In the singlet Majoron model, parameters can be divided into two distinct groups: the SM ones and the beyond-SM ones. For the SM parameters, we take the gauge couplings \(g_1=0.65\) and \(g_2=0.35\), the top quark’s Yukawa coupling constant \(y_t=0.989\), today’s electroweak vacuum expected value (VEV) \(v_{ew}=246~\mathrm{GeV}\); the only underdetermined parameter is the doublet Higgs boson’s self-coupling constant \(\lambda _{h}\), which may be shifted away from \(m^2_{H, \mathrm{SM}}/(2\times v^2_{ew})\) due to the mixing effect. The beyond-SM parameters are the newly introduced singlet Higgs self-coupling \(\lambda _{s}\), the mixing coupling \(\lambda _{sh}\), the Dirac mass term Yukawa coupling f, the Majorana mass term Yukawa coupling g, and the VEV of the global symmetry \(v_{BL}\). It easy to see that the parameter f is degenerate with g and \(v_{BL}\) once a light neutrino mass scale is imposed; we thus will not set it as a free parameter. Finally, we have five parameters to be constrained: \(v_{BL},~\lambda _{s},~\lambda _{h},~\lambda _{sh},~g\). For convenience in plotting, we will use a numeric string such as ‘0.3-0.124-0.24-1’ to represent \(\lambda _s=0.3, \lambda _h=0.124, \lambda _{sh}=0.24, g=1\), for \(v_{BL}\), we will show it by setting the title of the subplot in Figs. 4 and 5.
Fig. 1

An example of a higher-order s-direction PT followed by a hybrid first-order PT. This is given by the parameters \(v_{BL}=25~\mathrm{GeV}\), \(\lambda _s=0.35\), \(\lambda _{h}=0.126\), \(\lambda _{sh}=0.388\), \(g=1.5\). Here the higher-order PT happens around \(T\simeq 182~\mathrm{GeV}\), the hybrid PT happens at \(T\simeq 118.89~\mathrm{GeV}\)

Fig. 2

An example of a s-direction first-order PT (notice the zoomed-in plots) followed by a higher-order PT along the mixing direction. This is given by the parameters \(v_{BL}=500~ \mathrm{GeV}\), \(\lambda _s=0.2\), \(\lambda _h=0.19\), \(\lambda _{sh}=0.2028\), \(g=1.75\). Here the s-direction PT happens at the temperature \(T\simeq 357.08~\mathrm{GeV}\), the higher-order PT happens around \(T\simeq 162~\mathrm{GeV}\)

Fig. 3

An example of two first-order PTs, the first is along the s-direction followed by the second which is along the mixing direction (notice the zoomed-in plots). This is given by the parameters \(v_{BL}=100~\mathrm{GeV}\), \(\lambda _s=0.5\), \(\lambda _h=0.12\), \(\lambda _{sh}=0.1012\), \(g=0.2\). Here, the s-direction PT happens at temperature \(T\simeq 294.06~\mathrm{GeV}\), the hybrid PT along the mixing direction happens at \(T\simeq 132.23~\mathrm{GeV}\)
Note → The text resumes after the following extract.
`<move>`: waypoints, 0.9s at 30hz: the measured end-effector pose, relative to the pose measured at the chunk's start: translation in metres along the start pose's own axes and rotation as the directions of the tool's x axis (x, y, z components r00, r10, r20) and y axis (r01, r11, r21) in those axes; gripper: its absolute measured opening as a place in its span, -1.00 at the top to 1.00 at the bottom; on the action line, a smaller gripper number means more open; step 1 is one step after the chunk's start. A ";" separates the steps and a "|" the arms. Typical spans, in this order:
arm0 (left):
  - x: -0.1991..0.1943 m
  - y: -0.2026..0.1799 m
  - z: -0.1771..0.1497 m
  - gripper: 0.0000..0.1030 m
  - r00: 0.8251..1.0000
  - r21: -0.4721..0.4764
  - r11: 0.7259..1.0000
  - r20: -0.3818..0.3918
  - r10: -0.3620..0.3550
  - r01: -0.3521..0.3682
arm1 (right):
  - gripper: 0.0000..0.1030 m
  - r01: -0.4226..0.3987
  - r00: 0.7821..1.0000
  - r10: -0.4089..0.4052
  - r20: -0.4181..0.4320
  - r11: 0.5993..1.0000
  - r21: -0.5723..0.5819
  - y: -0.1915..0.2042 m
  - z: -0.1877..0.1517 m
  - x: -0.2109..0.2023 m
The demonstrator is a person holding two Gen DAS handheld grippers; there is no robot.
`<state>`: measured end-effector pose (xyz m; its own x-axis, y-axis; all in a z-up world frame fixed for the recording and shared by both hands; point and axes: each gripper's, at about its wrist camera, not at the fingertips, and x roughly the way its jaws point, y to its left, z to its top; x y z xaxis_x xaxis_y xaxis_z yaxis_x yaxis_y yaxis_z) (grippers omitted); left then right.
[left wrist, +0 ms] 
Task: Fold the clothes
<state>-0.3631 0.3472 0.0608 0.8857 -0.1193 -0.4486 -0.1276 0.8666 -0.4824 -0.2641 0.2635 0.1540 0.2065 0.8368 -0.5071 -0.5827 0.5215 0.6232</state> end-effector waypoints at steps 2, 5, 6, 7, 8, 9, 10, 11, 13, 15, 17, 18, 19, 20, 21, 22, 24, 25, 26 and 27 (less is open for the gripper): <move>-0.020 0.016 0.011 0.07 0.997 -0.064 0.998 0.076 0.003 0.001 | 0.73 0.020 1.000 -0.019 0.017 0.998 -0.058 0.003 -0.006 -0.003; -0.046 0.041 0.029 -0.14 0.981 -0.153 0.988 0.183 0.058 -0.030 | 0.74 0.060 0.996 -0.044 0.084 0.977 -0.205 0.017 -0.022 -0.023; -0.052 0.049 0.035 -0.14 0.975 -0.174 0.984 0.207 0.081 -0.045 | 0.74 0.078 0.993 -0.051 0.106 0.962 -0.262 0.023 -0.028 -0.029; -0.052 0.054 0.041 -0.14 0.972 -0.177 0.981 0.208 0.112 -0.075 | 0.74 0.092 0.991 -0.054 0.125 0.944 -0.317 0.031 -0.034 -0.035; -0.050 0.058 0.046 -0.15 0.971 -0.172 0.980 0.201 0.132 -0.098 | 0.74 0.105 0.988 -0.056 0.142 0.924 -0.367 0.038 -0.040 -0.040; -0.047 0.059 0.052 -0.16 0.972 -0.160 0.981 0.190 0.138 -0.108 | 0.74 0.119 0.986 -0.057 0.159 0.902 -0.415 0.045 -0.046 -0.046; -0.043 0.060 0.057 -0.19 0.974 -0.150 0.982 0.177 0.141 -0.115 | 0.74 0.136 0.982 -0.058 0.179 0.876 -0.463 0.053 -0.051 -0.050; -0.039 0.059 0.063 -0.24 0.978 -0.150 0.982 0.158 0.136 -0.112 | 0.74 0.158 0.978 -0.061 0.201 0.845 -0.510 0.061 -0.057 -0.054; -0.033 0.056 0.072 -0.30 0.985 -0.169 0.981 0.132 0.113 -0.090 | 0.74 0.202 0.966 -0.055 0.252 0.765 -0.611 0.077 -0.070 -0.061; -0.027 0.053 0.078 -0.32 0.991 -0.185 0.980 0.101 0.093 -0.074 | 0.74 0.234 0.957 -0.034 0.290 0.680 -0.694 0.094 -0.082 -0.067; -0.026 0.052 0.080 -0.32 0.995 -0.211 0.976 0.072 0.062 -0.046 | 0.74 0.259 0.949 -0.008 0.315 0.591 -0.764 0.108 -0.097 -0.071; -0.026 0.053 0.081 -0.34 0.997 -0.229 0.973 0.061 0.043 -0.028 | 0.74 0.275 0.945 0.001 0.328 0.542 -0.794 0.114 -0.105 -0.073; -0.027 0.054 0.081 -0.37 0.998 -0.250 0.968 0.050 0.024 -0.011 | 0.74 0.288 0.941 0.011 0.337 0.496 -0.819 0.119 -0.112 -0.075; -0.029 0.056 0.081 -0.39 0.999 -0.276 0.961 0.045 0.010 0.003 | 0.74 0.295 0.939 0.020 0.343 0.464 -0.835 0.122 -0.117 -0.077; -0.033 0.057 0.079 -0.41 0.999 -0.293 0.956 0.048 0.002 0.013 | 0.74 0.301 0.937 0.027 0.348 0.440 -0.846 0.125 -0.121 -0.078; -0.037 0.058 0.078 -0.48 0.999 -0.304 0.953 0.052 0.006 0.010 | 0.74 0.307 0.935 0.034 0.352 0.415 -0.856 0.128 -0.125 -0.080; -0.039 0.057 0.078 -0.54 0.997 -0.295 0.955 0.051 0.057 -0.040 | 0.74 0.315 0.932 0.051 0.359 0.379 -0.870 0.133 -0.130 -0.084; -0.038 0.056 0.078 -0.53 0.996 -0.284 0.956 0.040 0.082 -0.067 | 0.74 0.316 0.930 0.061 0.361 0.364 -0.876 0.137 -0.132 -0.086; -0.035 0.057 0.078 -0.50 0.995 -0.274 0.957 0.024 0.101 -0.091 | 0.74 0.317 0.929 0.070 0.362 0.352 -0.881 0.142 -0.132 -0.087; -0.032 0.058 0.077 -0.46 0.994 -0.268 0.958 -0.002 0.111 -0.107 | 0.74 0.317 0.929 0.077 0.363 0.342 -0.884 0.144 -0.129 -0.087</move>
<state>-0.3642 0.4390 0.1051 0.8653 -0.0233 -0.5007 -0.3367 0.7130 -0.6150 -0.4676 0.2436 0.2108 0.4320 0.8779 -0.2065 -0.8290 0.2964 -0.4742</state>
For direct comparison of theoretical and experimental constraints in Refs. [71, 72, 73], we can remap \(( v_{BL}, \lambda _s, \lambda _h, \lambda _{sh})\) into \(( \tan \beta , m_1^2, m^2_2, \sin \theta )\) according to the formulas in Appendix A—notice only three of them are independent after \(m_1^2\) or \(m^2_2\) takes the SM Higgs boson’s mass. As a matter of fact, we find the most convenient path is as follows: firstly give values to \(v_{BL}\), \(\lambda _s\) and \(\lambda _h\), then use their relationship to evaluate \(\lambda _{sh}\). When the SM Higgs is the lighter eigenstate, i.e., \(m_1 = 125 ~\mathrm{GeV}\), from Eq. (42) we have
$$\begin{aligned} m^2_2 = 2\left( \lambda _s v^2_{BL} +\lambda _h v^2_{ew}\right) -m^2_1, \end{aligned}$$
and in the opposite case, \(m_2 = 125 ~\mathrm{GeV}\), we can use
$$\begin{aligned} m^2_1 = 2\left( \lambda _s v^2_{BL} +\lambda _h v^2_{ew}\right) -m^2_2, \end{aligned}$$
to evaluate \(m_1\). In both cases
$$\begin{aligned} \lambda _{sh} = \left[ \frac{1}{4} \left( \frac{m^2_2 -m^2_1}{v_{ew} v_{BL}} \right) ^2 -\left( \lambda _s \frac{v_{BL}}{v_{ew}} -\lambda _h \frac{v_{ew}}{v_{BL}} \right) ^2 \right] ^{1/2}. \end{aligned}$$
In this research we scan the following parameter space:
$$\begin{aligned} 25 ~\mathrm{GeV}\le & {} v_{BL} \le 1000 ~\mathrm{GeV},~~ \nonumber \\ 0\le & {} \lambda _s,~ \lambda _h~, ~\lambda _{sh} \le 1,~~ 0 \le g \le 2, \end{aligned}$$
and by doing so we directly compare the parameters with the results in Ref. [73]. In Ref. [73], the authors separate the parameter space into three regions: the high mass (HM) region with \(m_2 \in \left[ 130,1000\right] \mathrm{GeV}\), the intermediate mass (IM) region with \(m_{1,2} \in \left[ 120,130\right] \mathrm{GeV}\), and the low mass (LM) region with \(m_1 \in \left[ 1,120\right] \mathrm{GeV}\). According to their constraints (see Figs. 10, 16, and 18 in Ref. [73]), we are permitted to take an upper bound for the U(1) symmetry breaking scale: \(\tan \beta \lesssim 10\), or \(25~\mathrm{GeV}\lesssim v_{BL}\). In order to cover all the parameter space, we will employ the following scan strategy.
  • Step I: start from the minima of \(v_{BL}\), \(\lambda _s\), and \(\lambda _h\).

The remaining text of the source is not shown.